BESAN€ON, France, Sept 8, 2025 (BSS/AFP) - A French doctor goes on trial Monday accused of intentionally poisoning 30 patients, 12 of whom died, in an alleged attempt to show off his resuscitation skills and discredit co-workers.
Frederic Pechier, 53, worked as an anaesthetist at two clinics in the eastern city of Besancon, when patients went into cardiac arrest in suspicious circumstances between 2008 to 2017. Twelve could not be resuscitated.
Pechier's youngest alleged victim, who was four years old at the time, survived two cardiac arrests during a routine tonsil surgery in 2016. The doctor's oldest alleged victim was 89.

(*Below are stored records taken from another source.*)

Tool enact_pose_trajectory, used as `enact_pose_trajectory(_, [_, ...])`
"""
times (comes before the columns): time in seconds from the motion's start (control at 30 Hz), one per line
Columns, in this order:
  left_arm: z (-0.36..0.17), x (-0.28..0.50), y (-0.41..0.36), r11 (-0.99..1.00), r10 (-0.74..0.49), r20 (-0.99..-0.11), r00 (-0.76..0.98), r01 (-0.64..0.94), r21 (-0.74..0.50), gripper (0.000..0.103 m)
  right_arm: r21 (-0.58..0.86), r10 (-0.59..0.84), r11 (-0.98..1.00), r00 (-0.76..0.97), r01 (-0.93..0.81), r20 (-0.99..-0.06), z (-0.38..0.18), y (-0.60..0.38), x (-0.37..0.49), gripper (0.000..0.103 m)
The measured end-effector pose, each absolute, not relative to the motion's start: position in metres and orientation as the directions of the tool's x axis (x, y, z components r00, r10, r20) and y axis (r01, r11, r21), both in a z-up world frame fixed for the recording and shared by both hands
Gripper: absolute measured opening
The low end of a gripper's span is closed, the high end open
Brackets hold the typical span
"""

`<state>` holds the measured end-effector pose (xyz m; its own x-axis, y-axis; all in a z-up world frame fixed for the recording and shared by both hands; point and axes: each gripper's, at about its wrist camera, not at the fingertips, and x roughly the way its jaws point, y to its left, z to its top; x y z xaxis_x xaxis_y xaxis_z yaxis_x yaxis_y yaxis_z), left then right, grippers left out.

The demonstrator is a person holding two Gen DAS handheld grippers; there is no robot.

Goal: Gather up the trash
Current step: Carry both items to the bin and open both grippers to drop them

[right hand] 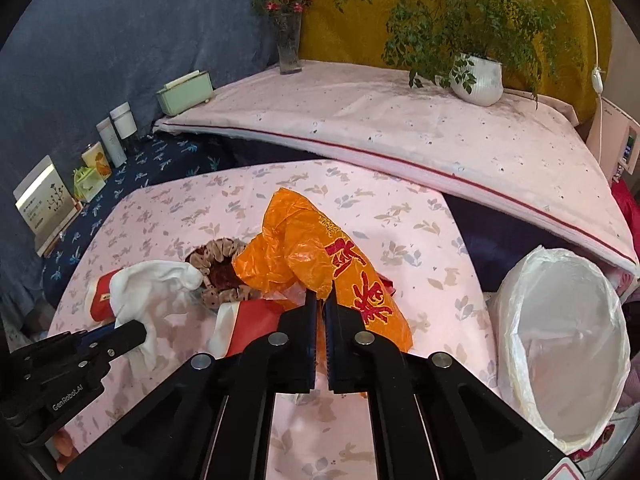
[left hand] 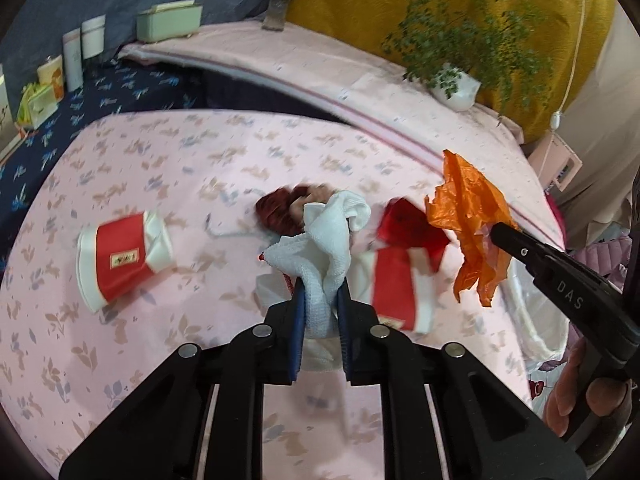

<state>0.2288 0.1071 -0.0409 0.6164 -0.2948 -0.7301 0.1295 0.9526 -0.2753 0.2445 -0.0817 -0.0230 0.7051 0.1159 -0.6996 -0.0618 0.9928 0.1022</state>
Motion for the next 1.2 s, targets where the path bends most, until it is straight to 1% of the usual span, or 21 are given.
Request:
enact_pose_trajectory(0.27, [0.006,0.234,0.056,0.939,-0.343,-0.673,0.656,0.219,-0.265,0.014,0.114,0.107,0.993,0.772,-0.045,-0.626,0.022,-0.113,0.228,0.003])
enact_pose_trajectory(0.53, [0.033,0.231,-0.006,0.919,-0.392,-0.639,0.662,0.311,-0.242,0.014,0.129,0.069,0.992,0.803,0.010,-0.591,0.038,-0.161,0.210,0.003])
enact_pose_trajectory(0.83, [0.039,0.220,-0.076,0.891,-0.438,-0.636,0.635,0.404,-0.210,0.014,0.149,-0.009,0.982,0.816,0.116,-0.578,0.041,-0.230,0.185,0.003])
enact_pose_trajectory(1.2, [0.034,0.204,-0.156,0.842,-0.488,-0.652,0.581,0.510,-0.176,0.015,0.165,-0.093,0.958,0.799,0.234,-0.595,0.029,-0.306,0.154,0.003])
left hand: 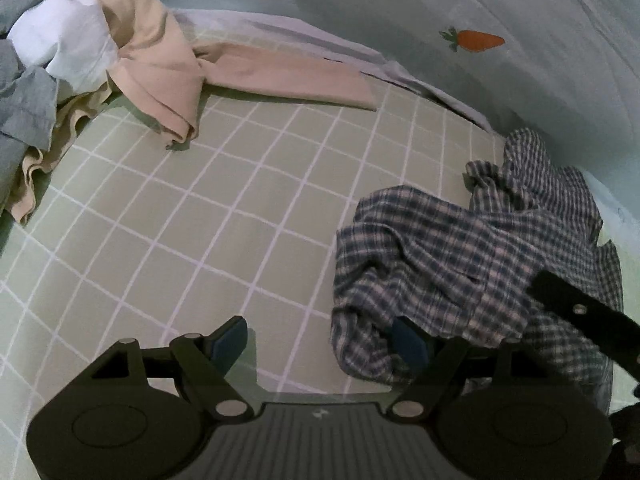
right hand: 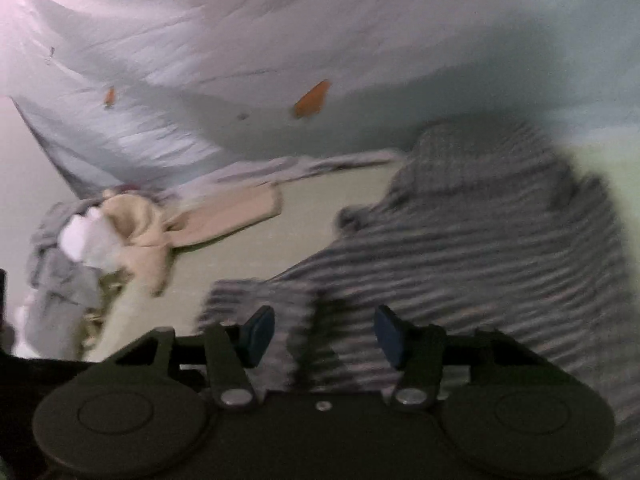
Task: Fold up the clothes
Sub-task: 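Lay the shirt back down and straighten it with the right gripper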
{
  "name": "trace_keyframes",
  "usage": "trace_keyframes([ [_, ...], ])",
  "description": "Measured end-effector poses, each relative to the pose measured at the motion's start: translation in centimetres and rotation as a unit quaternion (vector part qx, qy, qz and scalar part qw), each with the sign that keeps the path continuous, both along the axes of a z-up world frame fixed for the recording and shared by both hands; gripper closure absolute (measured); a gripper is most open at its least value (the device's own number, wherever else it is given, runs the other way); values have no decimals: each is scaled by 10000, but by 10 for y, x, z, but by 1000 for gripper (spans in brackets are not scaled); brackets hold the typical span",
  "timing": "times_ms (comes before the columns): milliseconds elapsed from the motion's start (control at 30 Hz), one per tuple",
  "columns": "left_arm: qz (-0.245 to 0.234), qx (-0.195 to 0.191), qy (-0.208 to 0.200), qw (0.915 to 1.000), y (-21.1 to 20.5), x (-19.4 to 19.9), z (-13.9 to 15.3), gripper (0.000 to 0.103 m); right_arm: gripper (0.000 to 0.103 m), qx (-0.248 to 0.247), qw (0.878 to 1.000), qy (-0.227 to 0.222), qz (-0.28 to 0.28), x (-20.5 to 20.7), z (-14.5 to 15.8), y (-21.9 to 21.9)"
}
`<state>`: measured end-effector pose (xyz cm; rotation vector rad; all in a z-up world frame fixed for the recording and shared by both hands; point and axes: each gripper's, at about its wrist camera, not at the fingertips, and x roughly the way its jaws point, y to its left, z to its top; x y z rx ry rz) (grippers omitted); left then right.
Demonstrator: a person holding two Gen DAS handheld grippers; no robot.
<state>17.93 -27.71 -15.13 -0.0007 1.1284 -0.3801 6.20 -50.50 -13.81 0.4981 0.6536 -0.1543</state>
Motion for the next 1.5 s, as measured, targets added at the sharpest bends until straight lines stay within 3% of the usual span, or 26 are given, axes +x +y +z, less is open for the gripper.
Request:
trace_keyframes([
  [100,-20,24,10,10000,0,-3,0,23,47,79,9997,159,138,14,-11,9],
  [133,-18,30,15,10000,0,-4,1,23,54,197,9997,118,132,14,-10,9],
  [200,-51,29,-31,10000,0,-9,6,23,80,431,9990,35,120,14,-10,8],
  [233,-67,28,-55,10000,0,-12,8,23,101,548,9984,-6,114,14,-10,7],
  [433,-314,-11,-225,9993,3,-39,33,23,101,553,9973,-404,-282,-38,22,11],
  [700,-643,-104,-319,9974,16,-121,53,23,101,556,9920,-316,-1090,-147,40,9],
  [900,-1024,-5,-118,9947,8,-181,47,23,101,757,9861,-81,-1476,-220,34,17],
  [1100,-1235,162,31,9922,13,-217,36,23,101,1212,9747,81,-1877,-277,20,32],
  [1267,-1285,283,148,9912,23,-235,26,23,101,1354,9668,227,-2155,-307,9,39],
  [1500,-1408,399,256,9889,26,-251,17,23,101,1292,9675,436,-2131,-330,5,53],
])
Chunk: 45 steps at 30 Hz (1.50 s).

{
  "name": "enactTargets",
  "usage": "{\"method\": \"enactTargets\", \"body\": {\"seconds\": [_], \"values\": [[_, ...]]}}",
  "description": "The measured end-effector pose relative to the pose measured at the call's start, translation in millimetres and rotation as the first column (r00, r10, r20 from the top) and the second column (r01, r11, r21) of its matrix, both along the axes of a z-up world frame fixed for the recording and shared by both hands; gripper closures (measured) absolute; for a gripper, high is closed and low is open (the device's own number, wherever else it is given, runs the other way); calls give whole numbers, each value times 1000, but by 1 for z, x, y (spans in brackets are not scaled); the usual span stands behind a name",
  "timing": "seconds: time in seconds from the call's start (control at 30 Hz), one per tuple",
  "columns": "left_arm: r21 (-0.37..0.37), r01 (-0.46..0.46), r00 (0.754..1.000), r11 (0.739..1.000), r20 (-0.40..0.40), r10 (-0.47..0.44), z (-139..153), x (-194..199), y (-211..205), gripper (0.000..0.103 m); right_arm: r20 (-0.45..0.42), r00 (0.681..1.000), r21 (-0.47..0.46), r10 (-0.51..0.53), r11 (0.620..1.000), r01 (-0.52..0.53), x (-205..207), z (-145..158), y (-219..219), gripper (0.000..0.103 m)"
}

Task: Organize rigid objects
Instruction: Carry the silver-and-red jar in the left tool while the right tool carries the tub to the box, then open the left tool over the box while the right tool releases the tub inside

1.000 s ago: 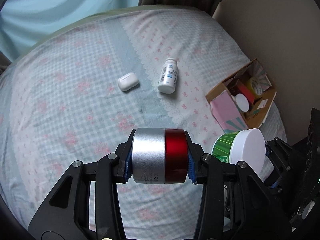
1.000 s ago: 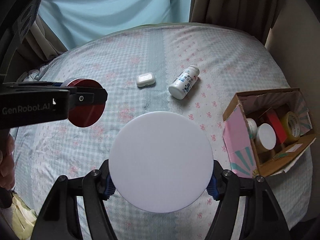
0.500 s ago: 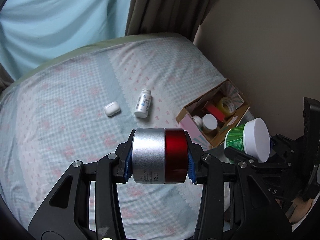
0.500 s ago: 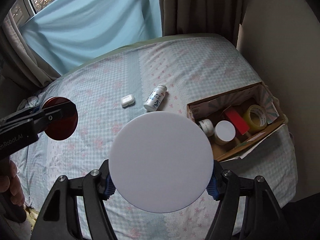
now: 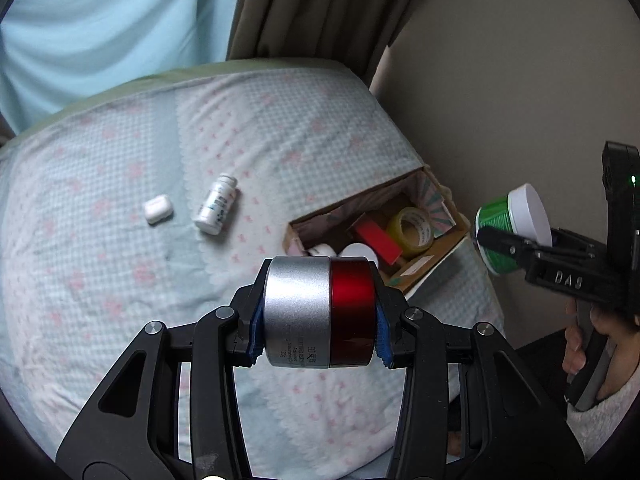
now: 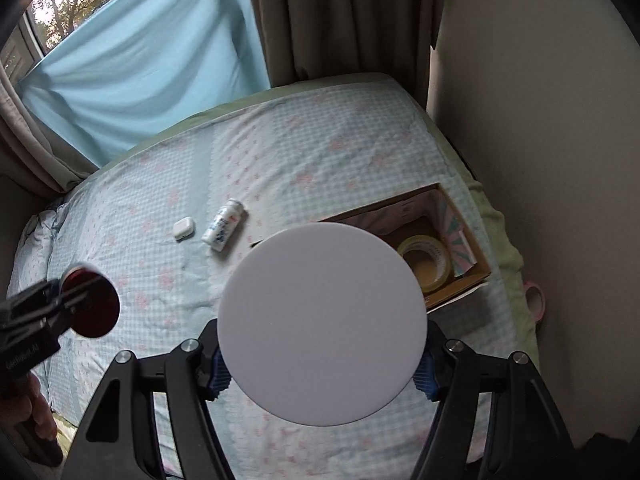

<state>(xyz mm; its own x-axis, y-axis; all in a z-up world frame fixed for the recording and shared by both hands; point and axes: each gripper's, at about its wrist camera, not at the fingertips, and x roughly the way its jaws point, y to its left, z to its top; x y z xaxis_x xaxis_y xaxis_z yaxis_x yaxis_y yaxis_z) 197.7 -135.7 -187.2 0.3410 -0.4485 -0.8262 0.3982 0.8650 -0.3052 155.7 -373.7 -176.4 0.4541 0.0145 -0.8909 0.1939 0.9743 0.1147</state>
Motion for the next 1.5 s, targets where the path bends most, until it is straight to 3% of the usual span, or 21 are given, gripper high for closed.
{"method": "enactTargets", "body": {"seconds": [0.17,0.4,0.77,1.13,1.17,1.2,1.23,1.27,1.37,1.5], "values": [[21,-25,999,999,-43,26,-22,8,-46,65,-30,999,61,-21,998,23,26,-19,-61,37],[64,-49,990,997,-128,57,-69,27,-97,65,-128,992,89,11,996,1,71,-73,-124,37],[169,-30,960,985,-268,75,-169,46,-144,65,-175,973,17,153,988,-152,100,-161,-134,37],[240,27,955,970,-294,46,-205,41,-156,65,-177,973,-4,145,989,-148,106,-197,-137,37],[230,25,958,973,-285,42,-204,40,-157,62,-184,975,-22,128,991,-135,107,-200,-137,31],[216,27,960,976,-277,34,-201,39,-157,43,-174,978,-39,111,992,-120,107,-199,-137,21],[217,24,966,976,-256,33,-197,36,-159,25,-153,982,-20,115,993,-119,106,-196,-138,0],[226,23,971,974,-239,32,-193,34,-160,2,-128,985,-8,116,993,-118,104,-192,-138,0],[212,32,976,977,-217,15,-184,29,-163,0,-82,992,3,98,995,-98,97,-185,-142,0],[208,33,972,978,-232,17,-182,23,-159,0,-117,992,25,49,999,-46,84,-187,-148,0]]}}
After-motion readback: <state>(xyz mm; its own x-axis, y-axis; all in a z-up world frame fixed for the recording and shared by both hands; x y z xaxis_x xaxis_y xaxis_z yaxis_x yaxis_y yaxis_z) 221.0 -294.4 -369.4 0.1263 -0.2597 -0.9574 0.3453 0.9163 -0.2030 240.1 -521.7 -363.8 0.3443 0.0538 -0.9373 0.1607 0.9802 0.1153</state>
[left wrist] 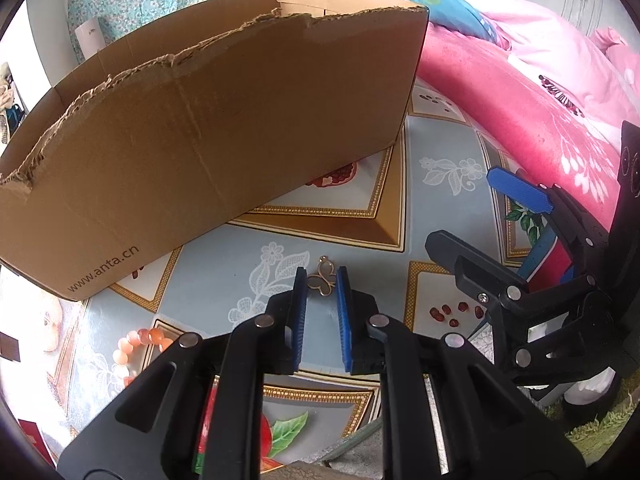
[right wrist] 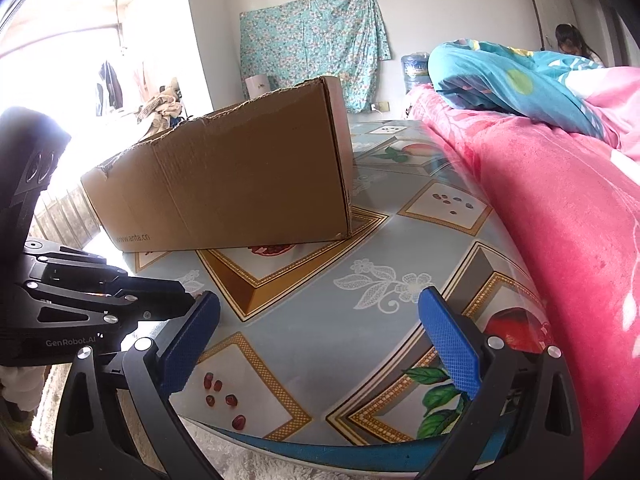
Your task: Organize jewelry
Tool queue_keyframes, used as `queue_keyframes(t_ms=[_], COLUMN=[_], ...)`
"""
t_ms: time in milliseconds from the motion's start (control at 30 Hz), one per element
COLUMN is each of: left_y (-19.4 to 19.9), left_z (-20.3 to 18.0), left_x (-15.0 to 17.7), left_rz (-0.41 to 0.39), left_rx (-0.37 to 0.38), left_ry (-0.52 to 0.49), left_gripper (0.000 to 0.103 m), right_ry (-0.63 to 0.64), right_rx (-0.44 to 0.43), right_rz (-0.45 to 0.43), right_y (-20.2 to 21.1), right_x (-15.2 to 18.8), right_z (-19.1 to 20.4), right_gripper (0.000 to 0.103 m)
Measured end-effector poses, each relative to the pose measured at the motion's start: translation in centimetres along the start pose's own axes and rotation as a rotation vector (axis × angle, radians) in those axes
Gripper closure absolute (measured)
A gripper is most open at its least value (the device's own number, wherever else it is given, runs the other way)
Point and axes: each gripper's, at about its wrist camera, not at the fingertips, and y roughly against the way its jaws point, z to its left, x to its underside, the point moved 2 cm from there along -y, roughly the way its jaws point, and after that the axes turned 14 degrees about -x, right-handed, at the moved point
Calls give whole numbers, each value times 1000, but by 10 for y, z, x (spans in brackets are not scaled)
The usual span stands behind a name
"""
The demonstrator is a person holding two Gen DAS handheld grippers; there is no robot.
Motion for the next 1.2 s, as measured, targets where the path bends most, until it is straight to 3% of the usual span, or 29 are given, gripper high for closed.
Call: queue_keyframes(t_ms=[200,267,500,967,1200], left_y=[0,0,-4,-6,-5], left_z=[-6,-6,-5,-6,-9], left_x=[-3,-4,-5,-6,-5], left_rz=[-11,-5,34,24,20], left_rx=[-55,-42,-16,-11,-24], left_ry=[-33,-27,13,-17,-22], left_gripper=[79,77,77,88,88], right_ry=[-3,-4,-6,-13,-13], right_rx=[-6,-9,-11,-23,-23], right_rz=[0,-1,-3,-10,-9], right_y=[-1,-1,-1,-1,-1], right_x=[0,1,1,2,2], right_z=[-2,-3,-4,-7,-6], right_gripper=[6,6,6,6,6])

The trial, held in Besancon and set to last until December, caps a seven-year investigation that stunned the medical community.
The proceedings come after a court in May sentenced retired doctor Joel Le Scouarnec to 20 years in prison after he confessed to sexually abusing or raping 298 patients, most of them children, between 1989 and 2014.
Pechier, a father of three who has been banned from practising medicine, faces life imprisonment if convicted. He has denied the charges.
Controversially, Pechier is not currently behind bars but under judicial supervision, an alternative to pre-trial detention.
"I've been waiting for this for 17 years," said Amandine Iehlen, whose 53-year-old father died of cardiac arrest during kidney surgery in 2008.
An autopsy revealed an overdose of lidocaine, a local anaesthetic.
Prosecutor Etienne Manteaux has said the case was "unprecedented in French legal history".
- 'Zorro' -
An investigation was launched in 2017 after suspicious cardiac arrests during operations on patients considered low-risk.
Pechier is suspected of tampering with his colleagues' paracetamol bags or anaesthesia pouches to create operating room emergencies where he could intervene to show off his supposed resuscitating talents.
"What he is accused of is poisoning healthy patients in order to harm colleagues with whom he was in conflict," Manteaux said.
"Frederic Pechier was the first responder when cardiac arrest occurred," he added. "He always had a solution."
Pechier has argued that the majority of poisonings were the result of "medical errors" made by his colleagues.
"I am being accused of heinous crimes that I did not commit," he said in 2017.
Some colleagues described the doctor as a "star anaesthetist", while others said he came across as arrogant and manipulative.
One coworker claimed Pechier was "certain he was the best" and liked to "think of himself as Zorro".
Over the course of the inquiry, investigators examined more than 70 reports of "serious adverse events", medical jargon for unexpected complications or deaths among patients.
The cases of 30 patients who suffered cardiac arrest during surgery at the Saint-Vincent Clinic and the Franche-Comte Polyclinic made it to trial.
The investigation was launched in January 2017, after a 36-year-old woman suffered a cardiac arrest during an operation.
Suspicion quickly fell on Pechier, who was detained and charged two months later.
Pechier "has every intention of proving his innocence in this case", his defence team told AFP.
- 'Dizzying case' -
A psychological evaluation in 2019 pointed to a "controlling personality" and "perverse traits" -- though the claims were roundly criticised by his defence lawyers.
More than 150 civil parties, including a trade union for anaesthetists, will be represented at the trial.
It is a "dizzying case" owing to its "scale, duration and technical complexity", said Frederic Berna, one of 55 lawyers representing the victims.
Berna said he doubted the court would hear any "sincere and honest explanations from Pechier".
Ahead of the trial, Pechier said he was "not particularly anxious".
"I have to fight one last time to bring this to an end," he told broadcaster BFMTV.
"I'm not tired. I'm not angry. I just want people to listen for once," he said.